Your objective — Each record is to be transcribed exactly.
=== Section Start ===
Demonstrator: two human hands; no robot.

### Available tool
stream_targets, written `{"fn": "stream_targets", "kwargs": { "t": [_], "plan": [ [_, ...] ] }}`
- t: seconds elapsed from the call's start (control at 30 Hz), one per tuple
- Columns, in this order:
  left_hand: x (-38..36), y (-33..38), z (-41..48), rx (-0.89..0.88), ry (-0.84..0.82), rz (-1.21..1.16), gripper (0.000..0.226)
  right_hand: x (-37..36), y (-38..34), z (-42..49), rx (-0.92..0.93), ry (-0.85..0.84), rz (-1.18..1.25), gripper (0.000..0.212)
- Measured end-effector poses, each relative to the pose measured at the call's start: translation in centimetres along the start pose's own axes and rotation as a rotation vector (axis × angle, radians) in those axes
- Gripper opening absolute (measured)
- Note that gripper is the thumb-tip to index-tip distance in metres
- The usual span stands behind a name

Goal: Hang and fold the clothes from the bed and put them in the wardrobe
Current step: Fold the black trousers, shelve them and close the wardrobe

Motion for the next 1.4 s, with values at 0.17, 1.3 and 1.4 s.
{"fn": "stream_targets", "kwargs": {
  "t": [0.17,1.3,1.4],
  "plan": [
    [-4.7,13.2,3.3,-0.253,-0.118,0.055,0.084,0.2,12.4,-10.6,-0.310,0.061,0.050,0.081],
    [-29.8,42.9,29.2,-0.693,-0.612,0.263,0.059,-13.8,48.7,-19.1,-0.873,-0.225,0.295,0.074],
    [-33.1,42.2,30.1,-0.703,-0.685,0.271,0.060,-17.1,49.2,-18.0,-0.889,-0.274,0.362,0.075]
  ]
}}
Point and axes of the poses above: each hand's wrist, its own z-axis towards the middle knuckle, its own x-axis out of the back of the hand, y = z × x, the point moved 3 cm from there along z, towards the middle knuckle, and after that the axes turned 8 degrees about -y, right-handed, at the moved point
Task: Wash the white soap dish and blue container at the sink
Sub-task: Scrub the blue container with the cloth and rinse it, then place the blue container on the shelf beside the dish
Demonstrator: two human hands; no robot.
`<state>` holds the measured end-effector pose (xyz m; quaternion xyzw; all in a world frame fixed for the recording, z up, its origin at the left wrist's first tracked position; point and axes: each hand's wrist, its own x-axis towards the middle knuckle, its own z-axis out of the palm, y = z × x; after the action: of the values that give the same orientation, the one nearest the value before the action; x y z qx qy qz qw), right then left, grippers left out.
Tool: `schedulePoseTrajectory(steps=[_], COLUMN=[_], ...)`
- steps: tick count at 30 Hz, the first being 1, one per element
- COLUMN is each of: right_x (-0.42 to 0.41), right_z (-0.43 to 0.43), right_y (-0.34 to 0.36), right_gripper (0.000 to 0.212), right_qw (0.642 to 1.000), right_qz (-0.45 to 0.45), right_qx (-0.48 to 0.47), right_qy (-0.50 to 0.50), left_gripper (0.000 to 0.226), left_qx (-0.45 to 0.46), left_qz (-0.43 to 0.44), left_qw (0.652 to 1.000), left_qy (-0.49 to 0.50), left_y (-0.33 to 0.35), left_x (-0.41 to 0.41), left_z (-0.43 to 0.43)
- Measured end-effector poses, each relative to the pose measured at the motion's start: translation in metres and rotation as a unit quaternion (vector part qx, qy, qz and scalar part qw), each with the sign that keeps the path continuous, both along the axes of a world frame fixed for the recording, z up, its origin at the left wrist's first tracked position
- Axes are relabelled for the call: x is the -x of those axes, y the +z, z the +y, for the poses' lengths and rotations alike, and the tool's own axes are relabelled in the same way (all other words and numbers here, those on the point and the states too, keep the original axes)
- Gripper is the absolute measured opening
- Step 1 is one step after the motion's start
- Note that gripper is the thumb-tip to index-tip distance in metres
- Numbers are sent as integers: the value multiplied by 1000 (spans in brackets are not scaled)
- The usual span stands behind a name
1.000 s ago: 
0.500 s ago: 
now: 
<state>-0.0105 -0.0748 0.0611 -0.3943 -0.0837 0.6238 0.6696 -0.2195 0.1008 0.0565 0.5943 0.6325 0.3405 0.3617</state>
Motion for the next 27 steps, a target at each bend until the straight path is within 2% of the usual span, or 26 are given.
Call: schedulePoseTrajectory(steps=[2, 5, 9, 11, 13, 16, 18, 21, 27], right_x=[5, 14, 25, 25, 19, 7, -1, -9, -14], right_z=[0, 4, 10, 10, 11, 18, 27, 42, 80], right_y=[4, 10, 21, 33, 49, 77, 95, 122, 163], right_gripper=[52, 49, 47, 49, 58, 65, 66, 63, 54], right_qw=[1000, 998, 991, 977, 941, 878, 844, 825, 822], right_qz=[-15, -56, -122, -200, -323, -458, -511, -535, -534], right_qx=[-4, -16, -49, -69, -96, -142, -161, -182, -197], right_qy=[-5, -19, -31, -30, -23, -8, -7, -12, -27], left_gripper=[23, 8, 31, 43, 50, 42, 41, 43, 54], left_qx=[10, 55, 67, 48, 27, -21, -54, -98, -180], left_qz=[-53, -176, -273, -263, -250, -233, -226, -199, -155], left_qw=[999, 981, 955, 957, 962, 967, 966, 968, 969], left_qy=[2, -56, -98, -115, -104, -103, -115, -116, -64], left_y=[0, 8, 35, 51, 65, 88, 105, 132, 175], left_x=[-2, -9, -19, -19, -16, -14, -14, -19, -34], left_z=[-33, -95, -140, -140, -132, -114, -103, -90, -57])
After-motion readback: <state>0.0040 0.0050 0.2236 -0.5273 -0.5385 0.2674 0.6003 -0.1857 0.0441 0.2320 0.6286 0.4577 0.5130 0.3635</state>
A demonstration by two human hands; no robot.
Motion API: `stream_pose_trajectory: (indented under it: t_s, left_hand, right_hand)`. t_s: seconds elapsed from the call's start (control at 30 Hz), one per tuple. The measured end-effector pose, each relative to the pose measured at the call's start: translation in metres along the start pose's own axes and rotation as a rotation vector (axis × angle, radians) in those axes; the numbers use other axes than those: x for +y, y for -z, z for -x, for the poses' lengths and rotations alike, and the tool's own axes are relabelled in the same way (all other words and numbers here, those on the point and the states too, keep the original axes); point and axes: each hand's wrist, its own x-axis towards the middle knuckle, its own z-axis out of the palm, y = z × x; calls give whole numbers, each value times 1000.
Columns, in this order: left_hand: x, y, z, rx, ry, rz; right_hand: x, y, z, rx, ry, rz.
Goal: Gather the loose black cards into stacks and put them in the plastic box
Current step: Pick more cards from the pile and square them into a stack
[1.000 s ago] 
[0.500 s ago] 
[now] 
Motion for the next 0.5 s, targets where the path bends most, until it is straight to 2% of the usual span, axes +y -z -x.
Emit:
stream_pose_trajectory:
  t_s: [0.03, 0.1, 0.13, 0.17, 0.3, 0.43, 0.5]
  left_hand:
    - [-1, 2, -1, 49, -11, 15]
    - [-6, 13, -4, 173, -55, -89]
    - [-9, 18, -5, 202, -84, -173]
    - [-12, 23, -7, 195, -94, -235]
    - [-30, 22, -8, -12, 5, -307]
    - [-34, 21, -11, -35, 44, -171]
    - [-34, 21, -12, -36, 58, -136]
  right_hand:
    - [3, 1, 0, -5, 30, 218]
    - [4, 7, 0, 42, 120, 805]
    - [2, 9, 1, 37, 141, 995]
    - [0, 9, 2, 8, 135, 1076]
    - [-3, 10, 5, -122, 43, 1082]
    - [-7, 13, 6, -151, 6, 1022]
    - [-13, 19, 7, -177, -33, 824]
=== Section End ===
Response —
Demonstrator: two human hands; no robot.

### Available tool
stream_targets, written `{"fn": "stream_targets", "kwargs": { "t": [_], "plan": [ [_, ...] ] }}`
- t: seconds elapsed from the call's start (control at 30 Hz), one per tuple
- Columns, in this order:
  left_hand: x (-38..36), y (-33..38), z (-41..48), rx (-0.89..0.88), ry (-0.84..0.82), rz (-1.21..1.16), gripper (0.000..0.226)
  right_hand: x (-37..36), y (-38..34), z (-42..49), rx (-0.92..0.93), ry (-0.85..0.84), rz (-1.18..1.25), gripper (0.000..0.212)
- Measured end-effector poses, each relative to the pose measured at the call's start: translation in centimetres along the start pose's own axes and rotation as a rotation vector (axis × angle, radians) in those axes
- Gripper opening absolute (measured)
- Note that gripper is the thumb-tip to index-tip distance in metres
- The usual span stands behind a name

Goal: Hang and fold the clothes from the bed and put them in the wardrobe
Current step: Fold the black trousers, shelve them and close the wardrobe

Motion for the next 1.4 s, with values at 0.17, 1.3 and 1.4 s.
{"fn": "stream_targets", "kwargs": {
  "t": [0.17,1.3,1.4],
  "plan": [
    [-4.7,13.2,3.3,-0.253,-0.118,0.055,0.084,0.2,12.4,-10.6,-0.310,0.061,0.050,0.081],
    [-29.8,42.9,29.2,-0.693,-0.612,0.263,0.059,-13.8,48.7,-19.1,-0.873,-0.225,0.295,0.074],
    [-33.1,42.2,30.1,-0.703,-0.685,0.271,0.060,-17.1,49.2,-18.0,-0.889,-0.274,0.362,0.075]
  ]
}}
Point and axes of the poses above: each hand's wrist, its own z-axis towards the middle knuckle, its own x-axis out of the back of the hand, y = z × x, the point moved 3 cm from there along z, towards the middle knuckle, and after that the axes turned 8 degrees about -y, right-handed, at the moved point
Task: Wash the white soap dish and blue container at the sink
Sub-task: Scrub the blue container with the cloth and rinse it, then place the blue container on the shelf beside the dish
Demonstrator: two human hands; no robot.
`<state>` holds the measured end-effector pose (xyz m; quaternion xyzw; all in a world frame fixed for the recording, z up, its origin at the left wrist's first tracked position; point and axes: each hand's wrist, its own x-axis towards the middle knuckle, its own z-axis out of the palm, y = z × x; after the action: of the values that give the same orientation, the one nearest the value before the action; x y z qx qy qz qw), right then left, grippers left out.
Tool: `schedulePoseTrajectory(steps=[_], COLUMN=[_], ...)`
- steps: tick count at 30 Hz, the first being 1, one per element
- COLUMN is each of: right_x (-0.42 to 0.41), right_z (-0.43 to 0.43), right_y (-0.34 to 0.36), right_gripper (0.000 to 0.212), right_qw (0.642 to 1.000), right_qz (-0.45 to 0.45), right_qx (-0.48 to 0.47), right_qy (-0.50 to 0.50), left_gripper (0.000 to 0.226), left_qx (-0.45 to 0.46), left_qz (-0.43 to 0.44), left_qw (0.652 to 1.000), left_qy (-0.49 to 0.50), left_y (-0.33 to 0.35), left_x (-0.41 to 0.41), left_z (-0.43 to 0.43)
- Measured end-effector poses, each relative to the pose measured at the motion's start: translation in metres and rotation as a unit quaternion (vector part qx, qy, qz and scalar part qw), each with the sign that keeps the path continuous, both along the axes of a world frame fixed for the recording, z up, its origin at the left wrist's first tracked position
- Axes are relabelled for the call: x is the -x of those axes, y the +z, z the +y, for the poses' lengths and rotations alike, and the tool's own axes are relabelled in the same way (all other words and numbers here, those on the point and the states too, keep the original axes)
- Gripper is the absolute measured opening
- Step 1 is one step after the motion's start
- Note that gripper is the thumb-tip to index-tip distance in metres
- Numbers are sent as integers: the value multiplied by 1000 (spans in brackets are not scaled)
- The usual span stands behind a name
1.000 s ago: 
0.500 s ago: 
now: 
<state>-0.0105 -0.0748 0.0611 -0.3943 -0.0837 0.6238 0.6696 -0.2195 0.1008 0.0565 0.5943 0.6325 0.3405 0.3617</state>
Motion for the next 27 steps, a target at each bend until the straight path is within 2% of the usual span, or 26 are given.
Call: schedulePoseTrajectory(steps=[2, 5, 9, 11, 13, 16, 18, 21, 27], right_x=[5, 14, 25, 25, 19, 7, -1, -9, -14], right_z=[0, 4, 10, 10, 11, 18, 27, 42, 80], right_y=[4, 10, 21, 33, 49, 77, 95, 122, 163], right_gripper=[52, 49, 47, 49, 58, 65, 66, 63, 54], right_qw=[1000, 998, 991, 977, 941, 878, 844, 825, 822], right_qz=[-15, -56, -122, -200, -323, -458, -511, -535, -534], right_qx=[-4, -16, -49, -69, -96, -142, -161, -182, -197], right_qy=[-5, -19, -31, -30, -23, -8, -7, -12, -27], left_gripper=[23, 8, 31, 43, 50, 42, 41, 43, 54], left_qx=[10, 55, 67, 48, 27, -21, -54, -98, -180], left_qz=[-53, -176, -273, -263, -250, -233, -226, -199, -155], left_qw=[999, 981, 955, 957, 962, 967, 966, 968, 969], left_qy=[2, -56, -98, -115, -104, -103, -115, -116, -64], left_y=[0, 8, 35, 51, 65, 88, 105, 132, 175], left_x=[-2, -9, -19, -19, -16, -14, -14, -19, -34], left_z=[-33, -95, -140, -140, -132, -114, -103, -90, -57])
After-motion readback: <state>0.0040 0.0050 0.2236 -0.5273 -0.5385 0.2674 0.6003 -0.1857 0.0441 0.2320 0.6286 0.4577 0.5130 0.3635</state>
A demonstration by two human hands; no robot.
Motion API: `stream_pose_trajectory: (indented under it: t_s, left_hand, right_hand)`. t_s: seconds elapsed from the call's start (control at 30 Hz), one per tuple. The measured end-effector pose, each relative to the pose measured at the call's start: translation in metres along the start pose's own axes and rotation as a rotation vector (axis × angle, radians) in those axes; the numbers use other axes than those: x for +y, y for -z, z for -x, for the poses' lengths and rotations alike, and the tool's own axes are relabelled in the same way (all other words and numbers here, those on the point and the states too, keep the original axes); point and axes: each hand's wrist, its own x-axis towards the middle knuckle, its own z-axis out of the palm, y = z × x; calls give whole numbers, each value times 1000.
Columns, in this order: left_hand: x, y, z, rx, ry, rz; right_hand: x, y, z, rx, ry, rz.
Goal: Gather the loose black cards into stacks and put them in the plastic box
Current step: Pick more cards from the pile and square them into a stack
[1.000 s ago] 
[0.500 s ago] 
[now] 
Motion for the next 0.5 s, targets where the path bends most, until it is straight to 2% of the usual span, axes +y -z -x.
Emit:
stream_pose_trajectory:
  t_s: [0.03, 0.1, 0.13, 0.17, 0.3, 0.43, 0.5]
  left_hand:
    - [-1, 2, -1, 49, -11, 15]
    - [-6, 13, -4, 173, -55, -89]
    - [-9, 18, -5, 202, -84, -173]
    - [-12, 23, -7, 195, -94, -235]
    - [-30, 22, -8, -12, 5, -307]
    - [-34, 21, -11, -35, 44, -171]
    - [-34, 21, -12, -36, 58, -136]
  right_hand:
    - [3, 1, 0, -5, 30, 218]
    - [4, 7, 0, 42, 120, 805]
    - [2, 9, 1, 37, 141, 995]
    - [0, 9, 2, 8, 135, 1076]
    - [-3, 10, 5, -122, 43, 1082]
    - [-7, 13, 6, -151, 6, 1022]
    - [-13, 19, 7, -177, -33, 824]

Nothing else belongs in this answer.